Task statement:
Using the line that contains "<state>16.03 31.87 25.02" as the first line and the last line of the data as the final one, give every line in that range again exactly.

___ Data excerpt

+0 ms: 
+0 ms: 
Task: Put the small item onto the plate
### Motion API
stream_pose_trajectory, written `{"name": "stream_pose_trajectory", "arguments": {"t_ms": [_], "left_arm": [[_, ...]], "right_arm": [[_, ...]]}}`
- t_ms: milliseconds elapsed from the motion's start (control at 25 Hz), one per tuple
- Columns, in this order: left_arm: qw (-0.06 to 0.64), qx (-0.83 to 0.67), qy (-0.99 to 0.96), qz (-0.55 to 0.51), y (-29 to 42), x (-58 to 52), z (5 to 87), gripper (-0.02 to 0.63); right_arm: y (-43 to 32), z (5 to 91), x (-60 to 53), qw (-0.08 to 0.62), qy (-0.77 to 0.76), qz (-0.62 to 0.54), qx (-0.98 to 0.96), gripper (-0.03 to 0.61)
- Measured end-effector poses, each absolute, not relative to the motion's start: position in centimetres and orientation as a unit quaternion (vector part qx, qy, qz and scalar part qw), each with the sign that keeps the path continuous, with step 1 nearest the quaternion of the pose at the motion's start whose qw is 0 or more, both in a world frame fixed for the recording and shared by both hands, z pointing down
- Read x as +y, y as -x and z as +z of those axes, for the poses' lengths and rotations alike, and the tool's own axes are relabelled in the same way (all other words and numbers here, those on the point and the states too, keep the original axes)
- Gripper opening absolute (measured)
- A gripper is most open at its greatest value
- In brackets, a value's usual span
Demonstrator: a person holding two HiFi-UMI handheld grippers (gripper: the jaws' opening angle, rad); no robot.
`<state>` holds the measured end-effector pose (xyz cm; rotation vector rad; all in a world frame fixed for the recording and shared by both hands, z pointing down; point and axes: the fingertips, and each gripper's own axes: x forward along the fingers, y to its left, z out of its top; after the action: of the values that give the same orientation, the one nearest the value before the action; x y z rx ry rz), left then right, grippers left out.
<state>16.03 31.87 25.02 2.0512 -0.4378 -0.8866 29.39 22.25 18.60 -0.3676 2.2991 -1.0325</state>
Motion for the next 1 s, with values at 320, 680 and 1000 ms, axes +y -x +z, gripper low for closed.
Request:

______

Output of the task:
<state>16.03 31.87 25.02 2.0512 -0.4378 -0.8866 29.39 22.25 18.60 -0.3676 2.2991 -1.0325</state>
Motion for the next 1 s, with values at 320, 680 and 1000 ms, axes +y -x +z, gripper low for closed.
Request:

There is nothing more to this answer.